It’s no surprise that we have seen a nearly constant march toward a highly connected digital world. We are all witnesses to this accelerating digital evolution. It is happening right before our eyes — sometimes quite literally right in front of our eyes, with technologies such as cyber eyeglasses.
There is also a continuous stream of discourse on both the positive and negative aspects of this digital revolution. Many laud detailed, insightful solutions such as IBM Watson for the tremendous benefits they bring to the health care industry. This acclaim contrasts with health concerns related to the extensive use of certain technologies, such as cellphones.
Very few of these discussions, however, have focused on the disconnect inherent in the digital ecosystem. These inconsistencies can create concerns related to information security, privacy and compliance.
Connecting a Fragmented Digital World
In any major evolution, there are always going to be gaps in the desired or even expected connections. The aggressive move toward train travel in the 19th century had a signature moment in the U.S. when the transcontinental railroad was completed in 1869. During this time, however, there were still some 20 different rail types that would necessitate difficult transitions for people and goods traveling around the country.
The ongoing transformation to a digital world is no exception, and there are certainly myriad disconnects to be found. We will focus on several key areas in which these disconnects may present issues related to security and compliance.
Communication From the Top-Down
Let’s start at the top — in this case the top of the organization. Business leaders indicate the importance of security and compliance to the organization in a variety of ways. Common vehicles include periodic communications, general conduct guidelines for members and specific policies related to information security.
Is there consistency in the messages transmitted to different levels of the organization? Does everyone buy in to the level of importance? In practice, does the behavior of the organization differ in substantial ways from the overall goals of the enterprise? The answers to these questions can help IT leaders identify material disconnects.
To cite an example from our daily life, I’m sure most people understand the need to drive cautiously and at appropriate speeds. Everyone knows the posted speed policy, and yet many drivers exceed the limit. A comparable example in the enterprise IT world would be a policy requiring the encryption of all confidential data at rest. Some employees might ignore this standard due to the increased complexity and other performance factors that might result from full compliance with the policy.
Another area that could present substantial gaps is formal contract negotiations between parties. A great deal of effort is put into establishing a contract that protects the interests of both parties, and there are often specific requirements related to the protection of information and services.

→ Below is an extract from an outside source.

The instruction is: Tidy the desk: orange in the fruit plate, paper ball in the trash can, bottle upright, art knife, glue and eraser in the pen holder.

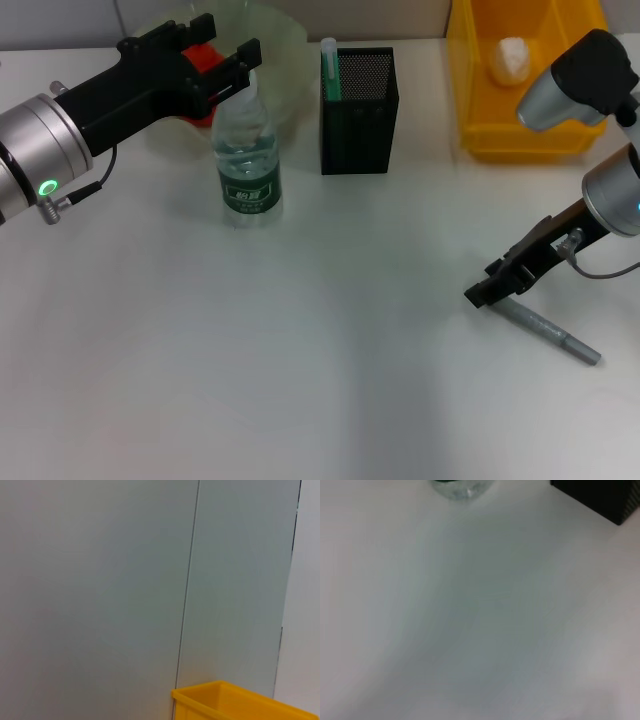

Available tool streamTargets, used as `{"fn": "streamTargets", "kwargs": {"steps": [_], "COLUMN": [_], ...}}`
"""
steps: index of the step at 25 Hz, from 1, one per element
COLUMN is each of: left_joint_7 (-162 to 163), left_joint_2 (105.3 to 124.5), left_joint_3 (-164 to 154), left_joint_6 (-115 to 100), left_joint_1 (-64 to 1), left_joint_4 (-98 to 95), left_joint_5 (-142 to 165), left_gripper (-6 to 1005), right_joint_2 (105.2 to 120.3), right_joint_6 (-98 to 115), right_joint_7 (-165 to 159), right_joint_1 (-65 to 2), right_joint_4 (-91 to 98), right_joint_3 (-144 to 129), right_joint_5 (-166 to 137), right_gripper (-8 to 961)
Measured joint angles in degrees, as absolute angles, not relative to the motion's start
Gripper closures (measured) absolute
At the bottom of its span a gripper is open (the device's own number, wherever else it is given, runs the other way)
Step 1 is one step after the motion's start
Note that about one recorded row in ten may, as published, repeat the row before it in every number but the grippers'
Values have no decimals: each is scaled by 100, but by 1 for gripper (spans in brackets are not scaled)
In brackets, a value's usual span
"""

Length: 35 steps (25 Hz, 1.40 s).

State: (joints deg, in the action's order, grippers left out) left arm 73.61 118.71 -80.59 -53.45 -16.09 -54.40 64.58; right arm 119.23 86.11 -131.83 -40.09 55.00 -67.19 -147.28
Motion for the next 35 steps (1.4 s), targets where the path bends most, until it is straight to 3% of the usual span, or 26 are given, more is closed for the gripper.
{"fn": "streamTargets", "kwargs": {"steps": [13,22,29,31,35], "left_joint_7": [7357,7348,7347,7347,7347], "left_joint_2": [11869,11874,11874,11874,11880], "left_joint_3": [-8053,-7970,-7949,-7924,-7917], "left_joint_6": [-5342,-5346,-5358,-5374,-5376], "left_joint_1": [-1595,-1552,-1567,-1560,-1555], "left_joint_4": [-5440,-5435,-5434,-5436,-5428], "left_joint_5": [6460,6460,6460,6460,6458], "left_gripper": [347,346,347,347,347], "right_joint_2": [11927,11919,11781,11668,11640], "right_joint_6": [8547,8564,8975,9060,8739], "right_joint_7": [-13313,-13344,-12466,-11635,-10370], "right_joint_1": [-4275,-4331,-4179,-3944,-3658], "right_joint_4": [5086,5099,5104,4876,4118], "right_joint_3": [-6846,-6907,-5481,-4317,-3555], "right_joint_5": [-14981,-15029,-14273,-13041,-11235], "right_gripper": [612,770,804,804,805]}}
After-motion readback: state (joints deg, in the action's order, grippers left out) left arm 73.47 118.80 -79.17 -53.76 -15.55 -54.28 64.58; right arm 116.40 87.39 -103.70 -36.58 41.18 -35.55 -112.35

However, it is not always straightforward to accurately translate all the applicable contract provisions into actionable policies and procedures for a particular IT deployment. Also, there may be several layers in the organization between those who negotiate the contract and those who interact directly with the data and services. Do the people in charge of implementation and operation understand all the relevant IT security provisions of the contract? In practice, does the environment provide the necessary protections?
Policy and Tools
How about an example from an area that is near and dear to many IT practitioners? That is, the availability of tools that effectively and efficiently support policy rules. Creating good information security policies is certainly hard work, but it is often easier to get the new policy down on paper than it is to acquire, develop, deploy and migrate to tools that can operationally support new policies. This disconnect can lead to additional cost, complexity and inconsistencies in security posture within the organization.
The example above is related primarily to privacy, security and compliance tools, but what about the solutions we utilize each day to get things done, both in our professional and personal worlds? Are there situations in your organization that present gaps in a consistent security posture? Do certain solutions involve stringent controls while alternate, approved solutions have lax controls? Perhaps your organization has specific policies regarding the protection of confidential data in enterprise-provided tools, but the bring-your-own-device (BYOD) option and related services present opportunities to overlook or bypass controls.
Ironically, the continuous stream of digital information itself can create a dissociative effect. Digital feeds such as social media, email, enterprise messaging and collaborative communities inundate individuals to the point where they become info-blind. People are unable to recognize the important slivers of information within the digital landscape before them.
How many helpful informational messages are sent in your organization each day, week and month? Are personnel now in the habit of simply filing these away or deleting them before absorbing what may be an important security item? In the same way that startups and DevOps talk about the minimum viable product (MVP), as described in “The Lean Startup: How Today’s Entrepreneurs Use Continuous Innovation to Create Radically Successful Businesses,” by Eric Ries, perhaps we need something akin to a minimum viable digital insight for security.
For individual consumers of information, you may want to check out “The Information Diet: A Case for Conscious Consumption,” by Clay Johnson, for thoughts on managing the digital flood.
Mind the Gaps in Your Digital Transformation
I’m looking forward to a time when more IT security professionals can make use of newly available solutions that deliver greater levels of awareness, deep insights and subject matter expert (SME) augmentation, which can dramatically increase an organization’s security posture.
Solutions such as IBM Watson Security for Cyber Security and the new IBM Machine Learning offering depend on extensive data feeds from the digital world. They may even be able to identify certain gaps in privacy, security and compliance, but there will always be a set of disconnects that we need to identify through a variety of other means. As we keep moving forward with our digital, always-on evolution, we should always remember to mind the gaps.